Task details ->
Look for the word "gripper" in the data below, and copy every line that holds it.
***** Input material
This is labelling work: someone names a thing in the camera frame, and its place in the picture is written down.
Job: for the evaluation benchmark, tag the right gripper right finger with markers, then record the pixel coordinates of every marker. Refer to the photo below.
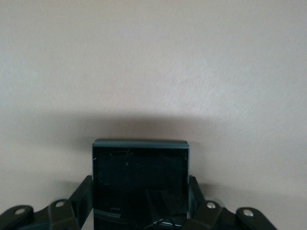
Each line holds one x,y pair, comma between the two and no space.
216,218

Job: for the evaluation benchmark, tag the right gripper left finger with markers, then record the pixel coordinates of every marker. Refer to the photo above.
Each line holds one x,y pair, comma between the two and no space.
60,215

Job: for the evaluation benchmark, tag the black square flip phone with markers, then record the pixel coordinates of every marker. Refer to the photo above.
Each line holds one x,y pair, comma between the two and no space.
139,172

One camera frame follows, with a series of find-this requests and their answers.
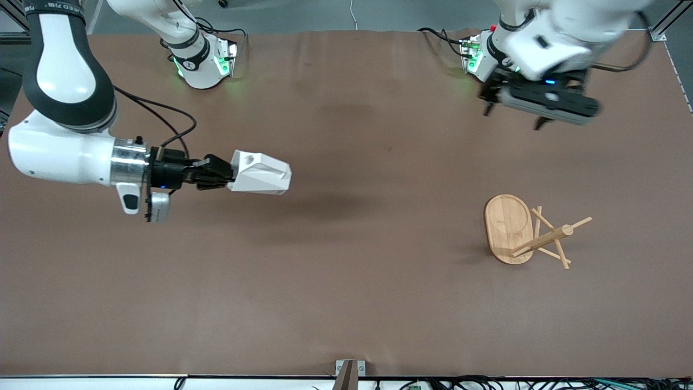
**********
Answer section ->
Job: for the evaluation benchmark, tag the right gripper right finger with markers, then record the pixel coordinates of every marker. Refer to the photo below.
Job: for the evaluation benchmark, tag the right gripper left finger with markers, then record the pixel coordinates of every marker. Refer to the photo above.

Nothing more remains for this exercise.